О смерти Дугласа я узнал наутро после того, как это случилось, в мае 2001 года, из интернета (которого в 1983-м еще не было). Я как раз сидел за компьютером и одновременно давал интервью по телефону какому-то журналисту (тот позвонил мне из Гонконга), когда на экране вдруг мелькнуло что-то насчет того, что Дуглас Адамс умер. Сначала я только фыркнул и подумал: «Что за чушь!» (всего пару дней назад Лу Рид специально пришел на передачу «Субботним вечером в прямом эфире», чтобы опровергнуть интернет-слухи о своей кончине[35]). Но потом я все-таки прошел по ссылке, и очутился на странице новостей Би-би-си, и увидел, что да, Дуглас действительно умер.

– С вами там все хорошо? – спросил журналист из Гонконга.

– Дуглас Адамс умер, – ответил я, все еще оглушенный.

– А-а, да, – отозвался журналист. – У нас об этом сегодня весь день говорят. А вы его знали?

– Да, – сказал я.

И мы вернулись к интервью, но я не знаю, что я ему там наговорил. Через несколько недель журналист позвонил снова и сказал, что с того момента, как я узнал о смерти Дугласа, в записи нет ни единой связной или хоть сколько-нибудь пригодной для печати фразы, – и не буду ли я так любезен ответить на его вопросы еще раз?

Дуглас был невероятно добрым человеком, феноменально внятным и изумительно отзывчивым. В 1986-м, работая над книгой «Не паникуй!»[36], я вторгся в его жизнь очень основательно. Я обсиживал углы его кабинета, роясь в старых папках и извлекая на свет все новые и новые черновики «Автостопа…», давно забытые юмористические скетчи, сценарии «Доктора Кто» и газетные вырезки. Дуглас всегда был рад ответить на любой вопрос и дать пояснения. Вдобавок он познакомил меня с целой кучей народу – с людьми вроде Джеффри Перкинса и Джона Ллойда[37], которых мне надо было разыскать и допросить для своей книжки. Готовая книга ему понравилась – ну, или, по крайней мере, так он сказал, – и это тоже мне очень помогло.

(Просто одно воспоминание, оставшееся от того времени: я сижу в кабинете Дугласа, попиваю чаек и жду, когда он наконец отклеится от телефона, чтобы задать ему еще несколько вопросов.
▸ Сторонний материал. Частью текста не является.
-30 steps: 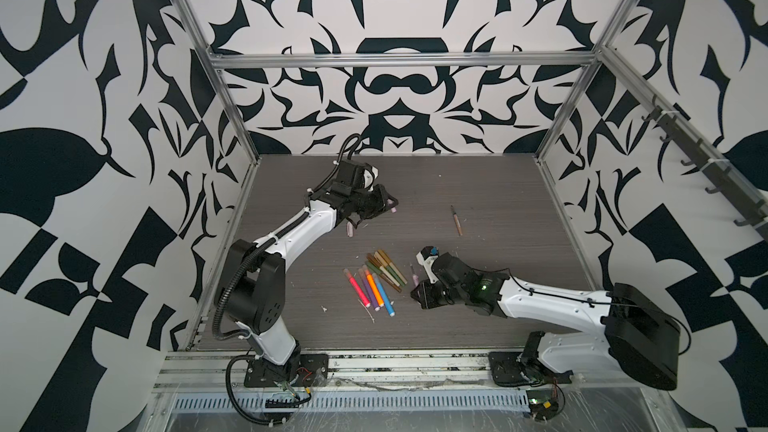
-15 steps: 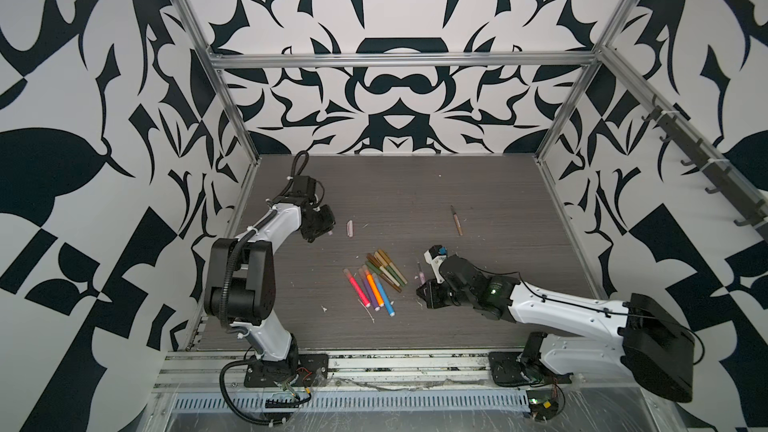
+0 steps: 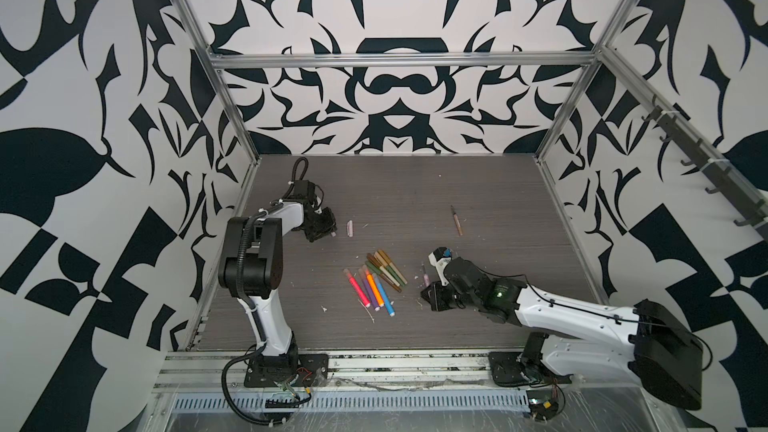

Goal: Open the pen caps
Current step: 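Lower the pink cap beside the lilac cap and open the left gripper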

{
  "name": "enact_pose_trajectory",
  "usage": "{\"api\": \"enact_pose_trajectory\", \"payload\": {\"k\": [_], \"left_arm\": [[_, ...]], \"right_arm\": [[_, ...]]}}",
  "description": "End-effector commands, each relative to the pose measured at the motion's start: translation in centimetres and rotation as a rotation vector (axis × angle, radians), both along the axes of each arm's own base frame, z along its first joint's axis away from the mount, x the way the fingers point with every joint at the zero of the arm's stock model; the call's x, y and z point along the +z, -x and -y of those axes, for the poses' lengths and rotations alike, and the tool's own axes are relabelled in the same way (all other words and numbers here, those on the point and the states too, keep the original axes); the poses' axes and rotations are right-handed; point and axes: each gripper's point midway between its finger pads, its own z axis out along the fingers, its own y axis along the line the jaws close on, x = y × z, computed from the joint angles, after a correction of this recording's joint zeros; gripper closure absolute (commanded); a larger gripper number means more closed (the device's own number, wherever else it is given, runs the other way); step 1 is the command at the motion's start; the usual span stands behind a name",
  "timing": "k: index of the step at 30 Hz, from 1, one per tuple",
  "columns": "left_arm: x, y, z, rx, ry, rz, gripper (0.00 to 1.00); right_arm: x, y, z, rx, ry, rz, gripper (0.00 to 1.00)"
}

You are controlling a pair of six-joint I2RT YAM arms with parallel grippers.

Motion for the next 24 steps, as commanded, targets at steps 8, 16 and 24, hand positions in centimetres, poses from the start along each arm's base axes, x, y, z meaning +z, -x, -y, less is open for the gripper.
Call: {"api": "enact_pose_trajectory", "payload": {"k": [8, 16, 24], "left_arm": [[0.1, 0.0, 1.8, -0.035, 0.118, 0.005, 0.76], [-0.1, 0.3, 1.8, -0.026, 0.119, -0.008, 0.73], [6.8, 2.1, 4.1, -0.035, 0.02, 0.094, 0.63]], "right_arm": [[0.5, -0.4, 0.4, -0.024, 0.008, 0.019, 1.0], [1.0, -0.6, 0.2, -0.017, 0.016, 0.027, 1.0], [4.9, -2.0, 0.8, 0.013, 0.099, 0.114, 1.0]]}}
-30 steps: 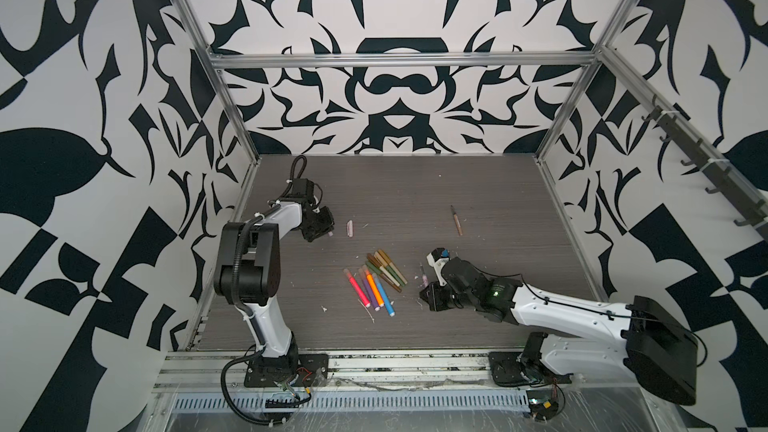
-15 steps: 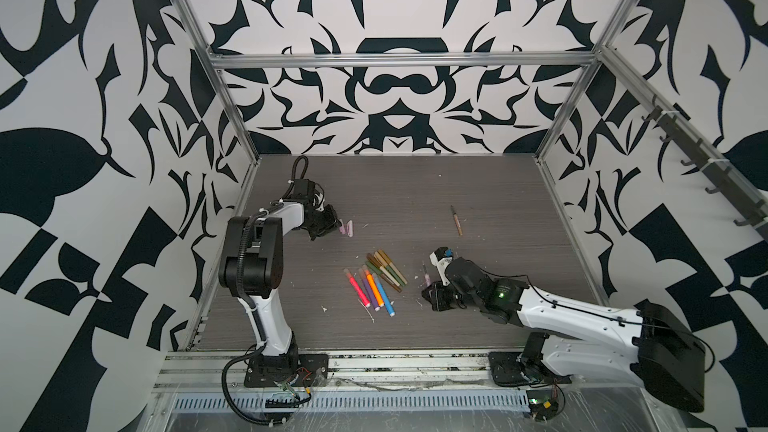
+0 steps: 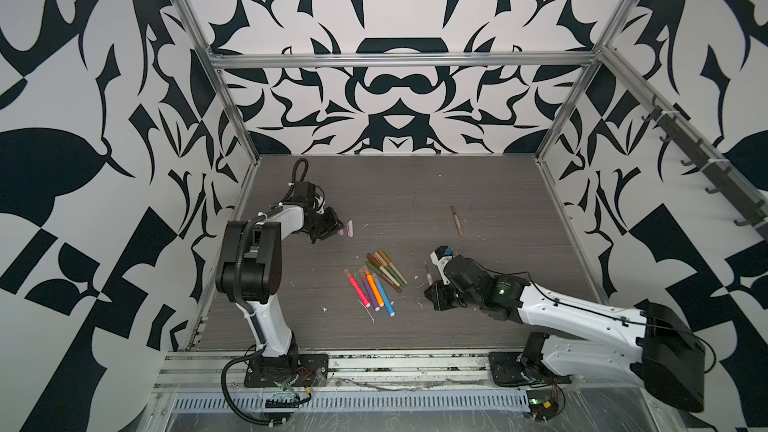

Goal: Open the pen caps
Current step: 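Lower the pink cap beside the lilac cap and open the left gripper, then lower the uncapped pink pen beside the brown pen and release it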

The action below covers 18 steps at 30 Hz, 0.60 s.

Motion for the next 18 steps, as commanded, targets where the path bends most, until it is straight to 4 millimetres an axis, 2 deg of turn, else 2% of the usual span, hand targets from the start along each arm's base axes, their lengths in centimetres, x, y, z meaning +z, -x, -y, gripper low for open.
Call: {"api": "enact_pose_trajectory", "payload": {"k": [1, 2, 4, 7, 9, 12, 18], "left_arm": [[5.7, 1.0, 2.3, -0.052, -0.13, 0.098, 0.63], [6.5, 1.4, 2.8, -0.078, -0.207, 0.106, 0.63], [8.3, 2.0, 3.2, -0.131, -0.478, 0.16, 0.62], [9.9, 2.4, 2.3, -0.182, -0.886, 0.202, 0.61], [10.7, 2.8, 1.6, -0.182, -1.058, 0.172, 0.6], [11.2, 3.2, 2.3, -0.207, -1.162, 0.181, 0.6], [12.5, 2.7, 3.7, -0.222, -1.212, 0.247, 0.6]], "right_arm": [[4.2, -1.9, 0.1, 0.017, 0.034, 0.119, 1.0], [4.9, -2.2, 0.2, 0.017, 0.038, 0.138, 1.0], [6.1, -2.8, 0.7, 0.006, 0.047, 0.169, 1.0], [6.8, -3.7, 1.5, -0.026, 0.044, 0.168, 1.0], [7.0, -4.2, 1.9, -0.034, 0.047, 0.152, 1.0], [7.5, -5.0, 2.3, -0.037, 0.076, 0.132, 1.0], [8.1, -7.1, 4.2, -0.051, 0.153, 0.128, 1.0]]}}
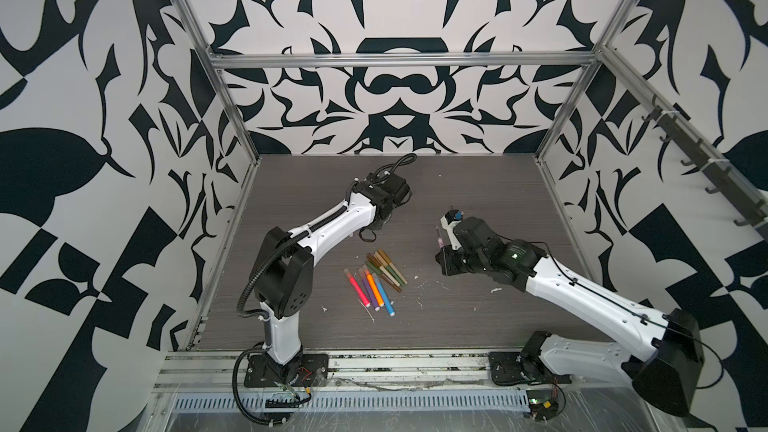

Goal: Open the pen caps
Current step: 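Lower the uncapped pink pen beside the brown pen and release it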

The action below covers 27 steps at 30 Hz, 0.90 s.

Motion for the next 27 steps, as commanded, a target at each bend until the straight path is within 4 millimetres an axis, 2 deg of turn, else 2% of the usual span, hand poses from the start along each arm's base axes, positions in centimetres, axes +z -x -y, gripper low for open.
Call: {"api": "enact_pose_trajectory", "payload": {"k": [1, 3, 6, 8, 10, 12, 15, 18, 21, 27], "left_arm": [[2.1, 0.2, -1.3, 0.006, -0.101, 0.028, 0.59], [1.1, 0.7, -0.5, -0.023, -0.011, 0.004, 0.58], [0.1, 2.9, 2.0, -0.117, 0.343, -0.042, 0.56], [0.8, 5.0, 2.8, -0.181, 0.558, -0.044, 0.51], [2.4, 7.1, 2.7, -0.242, 0.735, -0.032, 0.49], [4.1, 8.5, 1.9, -0.269, 0.825, 0.009, 0.49], [6.6, 10.6, 3.3, -0.32, 0.994, -0.006, 0.51], [7.6, 11.6, 3.6, -0.313, 1.058, -0.02, 0.52], [7.7, 12.4, 3.1, -0.317, 1.049, -0.031, 0.52], [9.0, 14.8, 3.1, -0.361, 1.072, -0.116, 0.51]], "right_arm": [[1.1, -1.2, 1.5, 0.015, 0.057, 0.016, 1.0], [0.9, -2.7, 3.3, -0.019, 0.1, 0.001, 1.0], [0.4, -5.2, 6.1, -0.079, 0.169, -0.036, 1.0], [-0.5, -6.8, 7.1, -0.084, 0.211, -0.068, 1.0], [-2.0, -8.2, 7.9, -0.081, 0.277, -0.103, 1.0], [-3.2, -9.4, 8.3, -0.081, 0.308, -0.12, 1.0], [-4.8, -11.5, 8.6, -0.08, 0.321, -0.137, 1.0], [-6.4, -13.8, 9.7, -0.098, 0.345, -0.158, 1.0], [-8.0, -15.6, 10.5, -0.11, 0.328, -0.183, 1.0], [-10.1, -17.9, 11.0, -0.108, 0.3, -0.214, 0.98]]}}
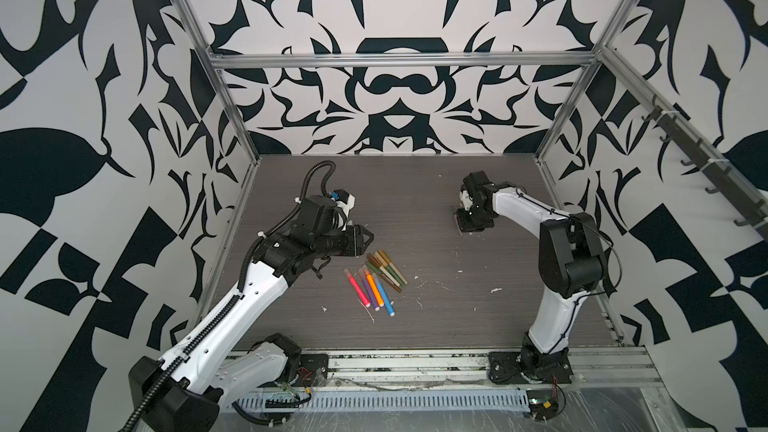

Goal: Open the pen caps
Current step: 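Lower the uncapped pink pen beside the brown pen and release it, then move the right gripper back over the marker pile while the left arm returns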

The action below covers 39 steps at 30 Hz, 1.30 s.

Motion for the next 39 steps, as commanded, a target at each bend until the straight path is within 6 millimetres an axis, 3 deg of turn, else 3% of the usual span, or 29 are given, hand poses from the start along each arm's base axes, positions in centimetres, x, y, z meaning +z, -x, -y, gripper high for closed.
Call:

Между тем он продолжает увлеченно обсуждать свой проект – «Рождественскую книгу „Посмейся, и станет легче!“» Наконец, он кладет трубку, извиняется и объясняет, что не мог не ответить на звонок, потому что это же Джон Клиз[38], – и с таким удовольствием произносит это имя, словно пытается сказать: «Смотрите, смотрите, мне только что позвонил сам Джон Клиз, и мы с ним поговорили по-взрослому, о серьезных рабочих делах!»

К тому времени Дуглас был знаком с Клизом вот уже девять лет, но все равно этот звонок осчастливил его на целый день – и он просто не мог удержать в себе такую радость. Дуглас всегда заводил себе кумиров.)

Дуглас был уникальным. Конечно, то же самое можно сказать и о каждом из нас, но все-таки люди как-то группируются по сортам и типам, а Дуглас Адамс был такой один. Я в жизни не встречал никого, кто сумел бы так великолепно превратить Писательское Безделье в род высокого искусства. Никого, кто мог бы так жизнерадостно предаваться глубокому унынию. И никого такого же улыбчивого, кривоносого и постоянно окутанного едва уловимой аурой неловкости, которая, казалось, служила Дугласу своего рода защитным полем.

Когда он умер, у меня брали много интервью – расспрашивали о Дугласе. Я отвечал, что, по-моему, он на самом деле не был романистом, хотя и написал несколько романов, ставших сначала международными бестселлерами, а четверть века спустя – признанной классикой. Он просто случайно споткнулся об эту профессию – вот и все. Ну, или врезался в нее спиной, или нечаянно сел на нее и сломал.